One discovery during customer conversations reframed everything: subscription customers weren't primarily trying to save time on writing. They wanted their content to rank on Google and reach a wider engineering audience. Many were copying existing published articles into our tool and getting nearly identical content back, content that couldn't rank because it wasn't original.
We had built an efficiency tool for a problem our users didn't actually have. Their real problem was reach.
Quant + qual synthesis

04 · The Diagnosis
Instead of explaining away the low adoption, we worked backwards from the data to understand where the initiative had broken down. Five core issues emerged.
- The solution was defined before the problem.
The project started with a technology decision, "we need an AI tool", rather than a validated user pain point. There was no written hypothesis, business objective, or success metric before engineering capacity was committed. Without a clear target, we couldn't know if we were building the right thing until after it shipped. - AI intervention happened at the wrong stage of the workflow.
The tool optimized rewriting and expanding existing content. But research revealed that the real friction was earlier: understanding what to write so content would actually rank and reach an engineering audience. We solved the visible problem, not the most painful one. - In technical domains, accuracy is non‑negotiable.
Engineering content lives or dies on credibility. When the tool generated technically incorrect claims, it didn't save time, it created more work. Editors now had to fact-check every output. The editing burden erased any time savings and eroded trust. - Trial rate and repeat usage are fundamentally different signals.
Early adoption looked healthy. Curiosity got people in the door. But curiosity is not product-market fit. Repeat usage is. We learned to treat first-time trial as noise and return behavior as the metric that matters. - We were solving for a problem customers didn't have.

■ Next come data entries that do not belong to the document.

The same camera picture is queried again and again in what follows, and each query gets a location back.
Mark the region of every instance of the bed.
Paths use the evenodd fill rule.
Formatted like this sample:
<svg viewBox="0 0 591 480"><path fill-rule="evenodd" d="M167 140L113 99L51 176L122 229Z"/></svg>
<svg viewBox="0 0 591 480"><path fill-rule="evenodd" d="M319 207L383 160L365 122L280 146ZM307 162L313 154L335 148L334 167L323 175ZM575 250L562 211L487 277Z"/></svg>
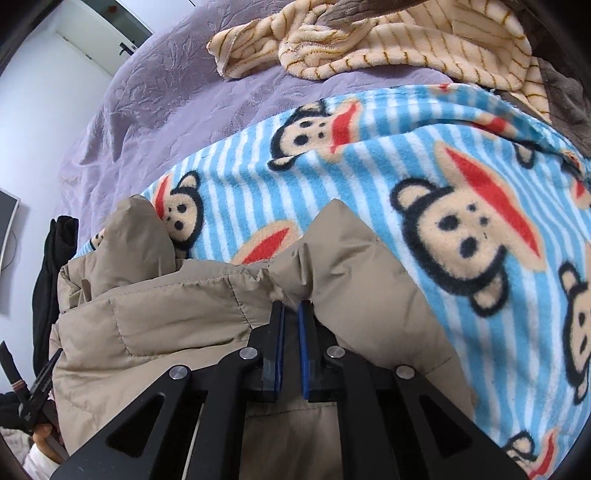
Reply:
<svg viewBox="0 0 591 480"><path fill-rule="evenodd" d="M410 66L357 70L324 82L296 78L281 66L240 80L222 79L206 49L211 37L288 3L218 0L199 5L171 31L150 38L121 67L60 166L56 213L80 219L79 246L101 231L121 199L146 192L183 159L264 119L338 95L452 82L436 70ZM527 440L523 434L509 438L505 447L513 451ZM533 447L520 453L523 458L528 454Z"/></svg>

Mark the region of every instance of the door handle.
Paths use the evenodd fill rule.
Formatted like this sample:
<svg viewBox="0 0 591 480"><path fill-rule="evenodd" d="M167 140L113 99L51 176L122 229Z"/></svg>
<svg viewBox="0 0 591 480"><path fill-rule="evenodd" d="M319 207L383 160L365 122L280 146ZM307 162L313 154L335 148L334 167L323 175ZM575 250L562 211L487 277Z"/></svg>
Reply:
<svg viewBox="0 0 591 480"><path fill-rule="evenodd" d="M126 52L127 52L127 53L129 53L130 55L133 55L133 54L134 54L134 51L133 51L133 50L131 50L131 48L129 48L129 47L128 47L127 45L125 45L123 42L121 42L121 43L119 44L119 46L121 47L121 51L119 52L119 56L121 56L121 55L122 55L122 53L123 53L124 51L126 51Z"/></svg>

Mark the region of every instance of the hand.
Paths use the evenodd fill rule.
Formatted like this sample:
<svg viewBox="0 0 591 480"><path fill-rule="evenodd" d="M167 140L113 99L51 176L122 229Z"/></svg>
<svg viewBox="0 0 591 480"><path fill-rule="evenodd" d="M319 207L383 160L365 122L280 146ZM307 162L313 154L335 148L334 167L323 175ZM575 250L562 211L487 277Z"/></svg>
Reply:
<svg viewBox="0 0 591 480"><path fill-rule="evenodd" d="M61 457L53 451L53 449L47 444L47 437L51 435L53 426L48 423L41 423L35 426L33 430L33 442L37 445L39 451L45 455L49 460L61 465Z"/></svg>

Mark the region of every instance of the fleece blanket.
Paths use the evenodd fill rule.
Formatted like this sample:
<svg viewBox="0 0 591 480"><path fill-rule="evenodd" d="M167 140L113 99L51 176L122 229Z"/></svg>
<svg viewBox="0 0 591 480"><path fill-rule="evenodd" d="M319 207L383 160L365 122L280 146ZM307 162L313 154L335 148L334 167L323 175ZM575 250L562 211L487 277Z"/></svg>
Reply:
<svg viewBox="0 0 591 480"><path fill-rule="evenodd" d="M446 329L474 422L545 478L591 405L590 177L548 125L446 83L308 103L188 156L143 195L179 257L235 264L273 256L345 202Z"/></svg>
<svg viewBox="0 0 591 480"><path fill-rule="evenodd" d="M320 80L376 65L430 67L460 82L512 92L549 120L538 59L517 16L501 0L392 1L392 10L412 8L325 26L325 16L346 10L334 6L336 1L295 0L278 13L217 33L207 46L217 72L242 78L281 63L296 77ZM359 9L371 5L349 3Z"/></svg>

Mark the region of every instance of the white cloth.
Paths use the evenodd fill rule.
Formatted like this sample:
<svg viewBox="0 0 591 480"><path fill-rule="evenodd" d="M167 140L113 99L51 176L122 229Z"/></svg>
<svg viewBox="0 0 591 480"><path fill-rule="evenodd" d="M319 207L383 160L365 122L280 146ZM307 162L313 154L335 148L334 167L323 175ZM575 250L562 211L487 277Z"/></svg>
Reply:
<svg viewBox="0 0 591 480"><path fill-rule="evenodd" d="M32 440L29 435L20 430L10 430L0 428L0 435L4 437L12 454L18 459L22 465L31 450Z"/></svg>
<svg viewBox="0 0 591 480"><path fill-rule="evenodd" d="M22 467L33 480L49 480L59 465L43 455L37 445L33 445Z"/></svg>

Customers weren't asking for better content generation. Their marketing content was already performing adequately. What they wanted from our company was distribution, more engineers reading their work. Our AI tool added effort without directly impacting the outcome they cared most about: reach.
05 · What This Taught Me
This wasn't a failure of execution. The UX was polished, the rollout was methodical, and the team was committed. It was a failure of sequence: we built before we truly understood.
Before this project, I believed my job was to design the best possible version of whatever I was asked to build. After it, I understood that knowing what not to build, and being able to articulate why, is often more valuable.
Here's what I carry forward:
- Start with the outcome, not the feature. Every initiative now starts with a single question: what does success look like in 90 days, and how will we measure it? If we can't answer that, the project isn't ready.
- Talk to customers before writing the brief. We only uncovered that customers wanted reach during rollout. Five discovery calls before kickoff would have changed everything.
- Find the most painful step, not the most visible one. The obvious friction was "writing takes time." The real one was "we publish and nobody reads it." I now map the full workflow before deciding where to intervene.
- Design for the second visit, not the first. Novelty gets people in the door. I define the repeat usage trigger before shipping and treat first-time trial as noise.
- Make the hypothesis visible, not just verbal. A written hypothesis shared with stakeholders before development starts is harder to ignore than a concern raised in a meeting. Making product rigor visible is now part of my job.
This AI writing tool didn't become a flagship feature. But building it at the height of AI hype, when the pressure to react fast outweighed the discipline to ask why, taught me something no successful feature ever has: the most important product decision is often the one you make before you open Figma.